Find the lines below that contain the string "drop". Copy each one.
******
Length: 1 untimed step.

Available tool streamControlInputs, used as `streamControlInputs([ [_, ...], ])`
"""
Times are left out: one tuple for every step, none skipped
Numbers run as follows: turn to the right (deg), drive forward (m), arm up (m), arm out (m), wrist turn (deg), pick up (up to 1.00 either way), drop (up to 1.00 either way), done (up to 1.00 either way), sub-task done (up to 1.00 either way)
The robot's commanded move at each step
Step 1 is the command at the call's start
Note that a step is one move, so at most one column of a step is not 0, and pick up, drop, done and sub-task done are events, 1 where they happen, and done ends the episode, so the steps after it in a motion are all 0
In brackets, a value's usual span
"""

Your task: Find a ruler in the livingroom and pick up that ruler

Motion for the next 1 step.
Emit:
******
Expected output:
Numbers run as follows: turn to the right (deg), drive forward (m), arm up (m), arm out (m), wrist turn (deg), pick up (up to 1.00 either way), drop (up to 1.00 either way), done (up to 1.00 either way), sub-task done (up to 1.00 either way)
Note that a step is one move, so at most one column of a step is not 0, and pick up, drop, done and sub-task done are events, 1 where they happen, and done ends the episode, so the steps after it in a motion are all 0

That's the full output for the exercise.